**What the task asks**
Please print all of the records that follow with nothing altered.

**Provided data**
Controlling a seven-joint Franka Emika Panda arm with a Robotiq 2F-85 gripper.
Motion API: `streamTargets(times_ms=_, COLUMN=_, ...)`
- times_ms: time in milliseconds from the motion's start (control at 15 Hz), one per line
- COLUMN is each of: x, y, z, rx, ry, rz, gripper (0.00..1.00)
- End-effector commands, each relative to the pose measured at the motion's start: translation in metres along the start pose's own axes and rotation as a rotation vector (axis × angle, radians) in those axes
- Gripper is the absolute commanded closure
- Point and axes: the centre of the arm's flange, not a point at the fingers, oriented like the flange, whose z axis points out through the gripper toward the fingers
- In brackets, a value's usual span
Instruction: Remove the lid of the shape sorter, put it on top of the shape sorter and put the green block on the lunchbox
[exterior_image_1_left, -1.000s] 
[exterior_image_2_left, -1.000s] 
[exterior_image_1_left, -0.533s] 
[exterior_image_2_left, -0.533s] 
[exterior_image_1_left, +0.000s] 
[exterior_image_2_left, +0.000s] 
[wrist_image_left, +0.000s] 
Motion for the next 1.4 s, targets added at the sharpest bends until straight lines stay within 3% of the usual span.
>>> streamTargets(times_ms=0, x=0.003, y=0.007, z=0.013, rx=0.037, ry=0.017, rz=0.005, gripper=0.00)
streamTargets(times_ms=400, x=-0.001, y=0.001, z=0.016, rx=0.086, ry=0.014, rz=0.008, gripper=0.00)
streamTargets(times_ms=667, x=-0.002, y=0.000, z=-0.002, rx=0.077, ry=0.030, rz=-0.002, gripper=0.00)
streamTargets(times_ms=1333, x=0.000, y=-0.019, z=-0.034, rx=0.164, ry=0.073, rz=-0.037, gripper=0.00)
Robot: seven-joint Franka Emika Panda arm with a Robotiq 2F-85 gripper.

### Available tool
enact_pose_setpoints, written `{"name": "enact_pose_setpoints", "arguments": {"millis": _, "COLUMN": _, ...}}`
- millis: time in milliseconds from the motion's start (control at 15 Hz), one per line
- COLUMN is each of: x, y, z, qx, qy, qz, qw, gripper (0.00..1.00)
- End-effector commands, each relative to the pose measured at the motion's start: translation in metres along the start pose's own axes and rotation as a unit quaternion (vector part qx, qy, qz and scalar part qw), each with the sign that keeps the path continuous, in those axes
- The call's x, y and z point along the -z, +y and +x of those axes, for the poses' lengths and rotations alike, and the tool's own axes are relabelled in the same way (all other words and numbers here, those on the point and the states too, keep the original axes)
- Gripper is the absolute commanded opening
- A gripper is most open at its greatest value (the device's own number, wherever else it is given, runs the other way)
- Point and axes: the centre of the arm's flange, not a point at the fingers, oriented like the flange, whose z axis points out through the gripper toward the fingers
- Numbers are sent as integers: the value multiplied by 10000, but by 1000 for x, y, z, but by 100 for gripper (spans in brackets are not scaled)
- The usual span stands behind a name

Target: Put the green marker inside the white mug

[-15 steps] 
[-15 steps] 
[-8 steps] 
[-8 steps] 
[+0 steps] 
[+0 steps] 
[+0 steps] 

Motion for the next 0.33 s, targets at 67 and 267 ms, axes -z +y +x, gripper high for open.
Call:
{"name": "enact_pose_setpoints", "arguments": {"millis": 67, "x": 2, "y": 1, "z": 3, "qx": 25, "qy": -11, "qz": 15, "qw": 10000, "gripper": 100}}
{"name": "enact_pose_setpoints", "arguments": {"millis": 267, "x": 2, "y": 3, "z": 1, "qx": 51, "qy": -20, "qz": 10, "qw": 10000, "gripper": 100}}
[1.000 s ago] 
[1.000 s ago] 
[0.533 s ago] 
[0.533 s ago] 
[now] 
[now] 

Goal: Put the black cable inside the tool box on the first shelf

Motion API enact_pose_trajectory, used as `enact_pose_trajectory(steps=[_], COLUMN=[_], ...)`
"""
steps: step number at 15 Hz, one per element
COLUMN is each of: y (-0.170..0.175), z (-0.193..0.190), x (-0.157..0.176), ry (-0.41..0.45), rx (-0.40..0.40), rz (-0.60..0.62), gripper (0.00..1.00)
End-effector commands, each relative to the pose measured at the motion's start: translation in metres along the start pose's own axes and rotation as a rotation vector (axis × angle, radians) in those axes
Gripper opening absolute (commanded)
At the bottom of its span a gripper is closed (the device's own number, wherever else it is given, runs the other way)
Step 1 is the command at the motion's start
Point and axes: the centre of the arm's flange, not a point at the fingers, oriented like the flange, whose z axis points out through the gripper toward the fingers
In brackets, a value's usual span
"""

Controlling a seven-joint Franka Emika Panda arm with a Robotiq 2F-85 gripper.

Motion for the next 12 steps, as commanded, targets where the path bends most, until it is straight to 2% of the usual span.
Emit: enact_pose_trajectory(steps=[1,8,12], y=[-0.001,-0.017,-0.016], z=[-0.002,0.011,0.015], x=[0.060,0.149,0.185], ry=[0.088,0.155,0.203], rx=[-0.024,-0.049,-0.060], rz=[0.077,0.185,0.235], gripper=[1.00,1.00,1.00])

**Output for this task**
Controlling a seven-joint Franka Emika Panda arm with a Robotiq 2F-85 gripper.
Motion API: `streamTargets(times_ms=_, COLUMN=_, ...)`
- times_ms: time in milliseconds from the motion's start (control at 15 Hz), one per line
- COLUMN is each of: x, y, z, rx, ry, rz, gripper (0.00..1.00)
- End-effector commands, each relative to the pose measured at the motion's start: translation in metres along the start pose's own axes and rotation as a rotation vector (axis × angle, radians) in those axes
- Gripper is the absolute commanded closure
- Point and axes: the centre of the arm's flange, not a point at the fingers, oriented like the flange, whose z axis points out through the gripper toward the fingers
- In brackets, a value's usual span
Instruction: Remove the lid of the shape sorter, put it on top of the shape sorter and put the green block on the lunchbox
[exterior_image_1_left, -1.000s] 
[exterior_image_2_left, -1.000s] 
[exterior_image_1_left, -0.533s] 
[exterior_image_2_left, -0.533s] 
[exterior_image_1_left, +0.000s] 
[exterior_image_2_left, +0.000s] 
[wrist_image_left, +0.000s] 
Motion for the next 1.4 s, targets added at the sharpest bends until straight lines stay within 3% of the usual span.
>>> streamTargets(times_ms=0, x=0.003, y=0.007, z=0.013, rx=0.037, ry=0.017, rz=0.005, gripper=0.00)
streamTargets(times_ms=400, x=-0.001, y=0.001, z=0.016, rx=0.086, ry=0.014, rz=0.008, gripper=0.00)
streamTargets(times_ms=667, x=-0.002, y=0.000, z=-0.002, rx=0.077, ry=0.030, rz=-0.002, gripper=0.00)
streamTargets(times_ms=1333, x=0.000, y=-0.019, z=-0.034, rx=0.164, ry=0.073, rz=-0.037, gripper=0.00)
Robot: seven-joint Franka Emika Panda arm with a Robotiq 2F-85 gripper.

### Available tool
enact_pose_setpoints, written `{"name": "enact_pose_setpoints", "arguments": {"millis": _, "COLUMN": _, ...}}`
- millis: time in milliseconds from the motion's start (control at 15 Hz), one per line
- COLUMN is each of: x, y, z, qx, qy, qz, qw, gripper (0.00..1.00)
- End-effector commands, each relative to the pose measured at the motion's start: translation in metres along the start pose's own axes and rotation as a unit quaternion (vector part qx, qy, qz and scalar part qw), each with the sign that keeps the path continuous, in those axes
- The call's x, y and z point along the -z, +y and +x of those axes, for the poses' lengths and rotations alike, and the tool's own axes are relabelled in the same way (all other words and numbers here, those on the point and the states too, keep the original axes)
- Gripper is the absolute commanded opening
- A gripper is most open at its greatest value (the device's own number, wherever else it is given, runs the other way)
- Point and axes: the centre of the arm's flange, not a point at the fingers, oriented like the flange, whose z axis points out through the gripper toward the fingers
- Numbers are sent as integers: the value multiplied by 10000, but by 1000 for x, y, z, but by 100 for gripper (spans in brackets are not scaled)
- The usual span stands behind a name

Target: Put the green marker inside the white mug

[-15 steps] 
[-15 steps] 
[-8 steps] 
[-8 steps] 
[+0 steps] 
[+0 steps] 
[+0 steps] 

Motion for the next 0.33 s, targets at 67 and 267 ms, axes -z +y +x, gripper high for open.
Call:
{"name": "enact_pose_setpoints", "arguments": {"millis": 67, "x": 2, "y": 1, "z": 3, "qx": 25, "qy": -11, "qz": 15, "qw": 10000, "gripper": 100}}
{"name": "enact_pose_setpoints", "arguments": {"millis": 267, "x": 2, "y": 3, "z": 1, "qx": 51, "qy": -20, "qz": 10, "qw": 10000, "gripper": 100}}
[1.000 s ago] 
[1.000 s ago] 
[0.533 s ago] 
[0.533 s ago] 
[now] 
[now] 

Goal: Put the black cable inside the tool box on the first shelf

Motion API enact_pose_trajectory, used as `enact_pose_trajectory(steps=[_], COLUMN=[_], ...)`
"""
steps: step number at 15 Hz, one per element
COLUMN is each of: y (-0.170..0.175), z (-0.193..0.190), x (-0.157..0.176), ry (-0.41..0.45), rx (-0.40..0.40), rz (-0.60..0.62), gripper (0.00..1.00)
End-effector commands, each relative to the pose measured at the motion's start: translation in metres along the start pose's own axes and rotation as a rotation vector (axis × angle, radians) in those axes
Gripper opening absolute (commanded)
At the bottom of its span a gripper is closed (the device's own number, wherever else it is given, runs the other way)
Step 1 is the command at the motion's start
Point and axes: the centre of the arm's flange, not a point at the fingers, oriented like the flange, whose z axis points out through the gripper toward the fingers
In brackets, a value's usual span
"""

Controlling a seven-joint Franka Emika Panda arm with a Robotiq 2F-85 gripper.

Motion for the next 12 steps, as commanded, targets where the path bends most, until it is straight to 2% of the usual span.
Emit: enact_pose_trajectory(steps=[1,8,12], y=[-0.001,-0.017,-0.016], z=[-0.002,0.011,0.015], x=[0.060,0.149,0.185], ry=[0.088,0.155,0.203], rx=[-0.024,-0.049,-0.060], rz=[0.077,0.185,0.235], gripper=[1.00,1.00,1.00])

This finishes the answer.